ホトはすぐ近くにある厨房とは違うドアを開き中へ入っていった。その唐突な行動に桃は驚いたが、すぐに後をついて行った。


「ここがホールね!お客さん達がご飯食べるところ。今は時間じゃないから居ないけど。」

「へぇ、こんな感じだったんだ。」

「あれ?ここ通ったんじゃないの?」

「色々考えてて、周り見てなかったから。」


遠い目をしている桃の事を気にもとめずニコニコとしているホトはキョロキョロと辺りを見渡す。


「すっごいよね。」

「うん。」


ホールには重厚そうな絨毯や煌びやかなシャンデリア、純白のグランドピアノ等高級感の溢れる場所だった。テーブルには真白いテーブルクロスがかけられている。

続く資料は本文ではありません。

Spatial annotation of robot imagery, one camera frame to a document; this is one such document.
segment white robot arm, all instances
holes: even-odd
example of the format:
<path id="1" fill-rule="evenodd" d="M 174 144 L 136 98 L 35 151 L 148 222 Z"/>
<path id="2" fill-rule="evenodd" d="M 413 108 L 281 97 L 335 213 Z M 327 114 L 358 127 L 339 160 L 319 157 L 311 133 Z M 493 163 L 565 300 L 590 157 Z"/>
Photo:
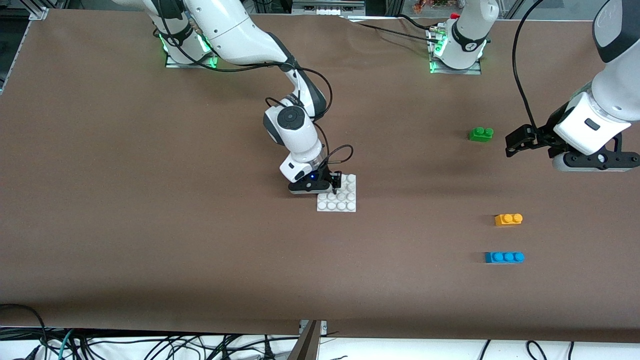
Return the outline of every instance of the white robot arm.
<path id="1" fill-rule="evenodd" d="M 444 23 L 444 41 L 433 55 L 453 69 L 471 67 L 482 56 L 486 36 L 499 13 L 495 0 L 467 0 L 459 18 Z"/>
<path id="2" fill-rule="evenodd" d="M 281 41 L 253 23 L 240 1 L 114 2 L 144 10 L 158 28 L 168 54 L 179 63 L 200 62 L 209 55 L 207 44 L 211 45 L 211 51 L 234 65 L 275 63 L 294 86 L 294 90 L 277 105 L 271 106 L 263 117 L 264 127 L 273 141 L 287 147 L 290 152 L 280 165 L 280 171 L 291 183 L 297 183 L 308 180 L 306 177 L 317 171 L 319 166 L 326 166 L 326 154 L 313 124 L 327 109 L 324 95 Z M 317 179 L 318 174 L 314 175 L 313 179 Z M 322 189 L 306 186 L 302 192 L 332 190 L 326 184 L 319 187 Z"/>
<path id="3" fill-rule="evenodd" d="M 605 69 L 554 112 L 546 125 L 524 125 L 508 135 L 507 157 L 551 146 L 561 171 L 627 171 L 640 165 L 621 151 L 621 132 L 640 120 L 640 3 L 608 0 L 593 22 L 593 38 Z M 605 145 L 615 140 L 615 149 Z"/>

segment white lego plate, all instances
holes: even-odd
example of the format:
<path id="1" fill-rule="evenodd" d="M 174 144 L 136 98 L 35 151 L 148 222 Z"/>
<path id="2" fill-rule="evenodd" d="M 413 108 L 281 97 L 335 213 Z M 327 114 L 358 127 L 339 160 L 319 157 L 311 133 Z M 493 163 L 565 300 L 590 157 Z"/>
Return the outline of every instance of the white lego plate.
<path id="1" fill-rule="evenodd" d="M 336 194 L 318 194 L 316 207 L 318 211 L 338 213 L 356 212 L 356 175 L 343 174 L 341 181 L 341 187 Z"/>

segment white floor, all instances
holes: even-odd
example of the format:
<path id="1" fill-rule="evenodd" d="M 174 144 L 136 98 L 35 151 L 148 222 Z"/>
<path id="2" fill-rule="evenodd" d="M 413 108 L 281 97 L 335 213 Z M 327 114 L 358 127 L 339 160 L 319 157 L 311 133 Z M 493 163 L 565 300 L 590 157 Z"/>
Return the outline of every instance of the white floor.
<path id="1" fill-rule="evenodd" d="M 114 341 L 130 341 L 141 338 L 110 338 Z M 247 335 L 230 345 L 237 347 L 253 341 L 263 340 L 263 336 Z M 217 345 L 221 336 L 203 337 L 206 345 Z M 375 359 L 424 359 L 424 360 L 478 360 L 485 340 L 392 340 L 392 339 L 362 339 L 362 338 L 323 338 L 319 348 L 318 360 L 333 360 L 347 356 L 345 360 L 375 360 Z M 548 360 L 564 360 L 569 349 L 568 342 L 539 341 Z M 98 344 L 93 347 L 98 354 L 107 360 L 142 360 L 155 342 L 127 345 Z M 271 348 L 275 354 L 290 351 L 294 340 L 273 341 Z M 0 341 L 0 360 L 14 360 L 26 357 L 36 346 L 35 340 Z M 49 359 L 56 357 L 49 353 Z M 533 351 L 542 360 L 542 356 Z M 255 359 L 258 352 L 238 352 L 232 359 Z M 168 351 L 158 355 L 156 359 L 164 360 Z M 43 350 L 40 349 L 36 360 L 42 360 Z M 175 360 L 198 360 L 200 355 L 190 350 L 180 350 Z M 493 340 L 487 348 L 484 360 L 529 360 L 525 349 L 525 341 Z M 573 360 L 638 360 L 640 359 L 640 344 L 622 343 L 576 343 L 572 355 Z"/>

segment green lego brick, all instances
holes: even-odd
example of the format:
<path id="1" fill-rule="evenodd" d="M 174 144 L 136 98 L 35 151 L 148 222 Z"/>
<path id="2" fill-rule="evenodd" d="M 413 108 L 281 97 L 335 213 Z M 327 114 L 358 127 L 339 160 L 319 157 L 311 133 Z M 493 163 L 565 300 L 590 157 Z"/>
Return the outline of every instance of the green lego brick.
<path id="1" fill-rule="evenodd" d="M 469 133 L 469 140 L 473 142 L 487 142 L 493 138 L 493 129 L 476 127 Z"/>

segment lego brick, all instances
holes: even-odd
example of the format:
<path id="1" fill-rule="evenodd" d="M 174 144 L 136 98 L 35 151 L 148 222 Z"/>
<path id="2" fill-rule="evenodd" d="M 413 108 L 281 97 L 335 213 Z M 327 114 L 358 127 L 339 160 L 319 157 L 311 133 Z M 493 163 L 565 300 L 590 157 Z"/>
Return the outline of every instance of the lego brick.
<path id="1" fill-rule="evenodd" d="M 319 193 L 316 209 L 339 213 L 356 212 L 356 175 L 343 174 L 337 193 Z"/>
<path id="2" fill-rule="evenodd" d="M 522 214 L 500 214 L 495 217 L 496 226 L 520 225 Z"/>
<path id="3" fill-rule="evenodd" d="M 493 138 L 493 129 L 487 127 L 475 127 L 469 133 L 469 140 L 473 142 L 487 142 Z"/>
<path id="4" fill-rule="evenodd" d="M 524 254 L 521 252 L 485 252 L 484 261 L 487 264 L 522 264 Z"/>

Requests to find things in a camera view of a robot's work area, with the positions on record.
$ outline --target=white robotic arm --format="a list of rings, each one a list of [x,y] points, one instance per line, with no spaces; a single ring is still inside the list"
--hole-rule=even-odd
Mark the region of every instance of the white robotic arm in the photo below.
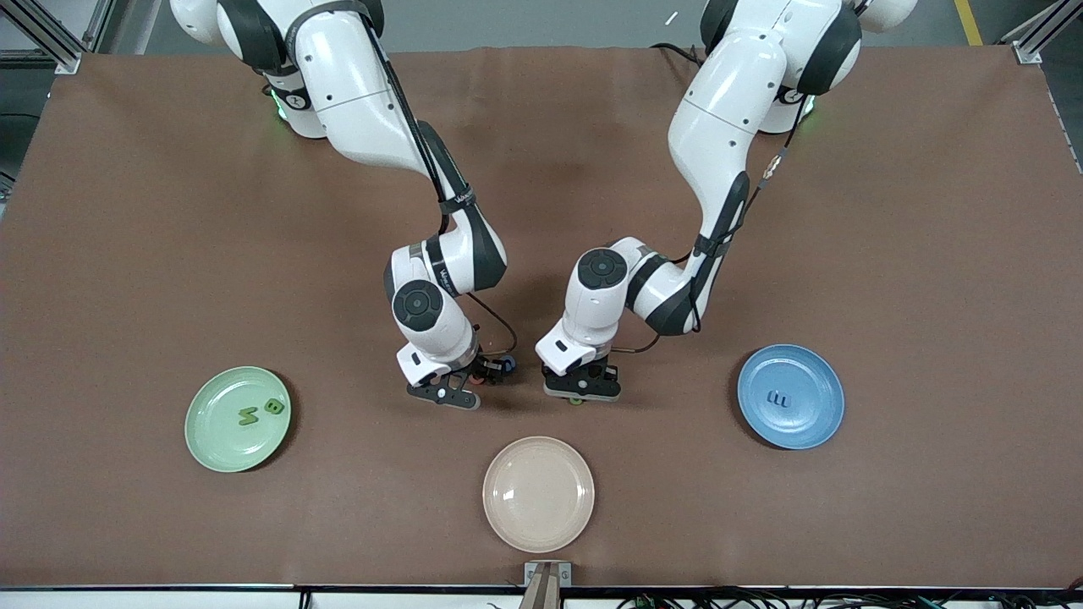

そんなお店の出入口は昨日桃が入ってきた扉以外見当たらない。


「ここってお客様はあそこの扉から来るの?」

「そうだよ。たまーに、違う所から来るお客さんもいるけど。」

「へぇ、その時はどうしてるの?」

「ここに案内してる!」

「そうなんだ。」


違う所からはどこから来るのだろうかと考えてる時に、ここのお店について説明してくれた。


「ここはね、夜の9時から朝の2時までやってるんだ。あと、配達?もしてるらしいよ。」

「配達?」

「うん。ここに来れないお客さんに頼まれるんだって。」


ここに来れない?なんで?と朝から頭を悩ませる桃だった。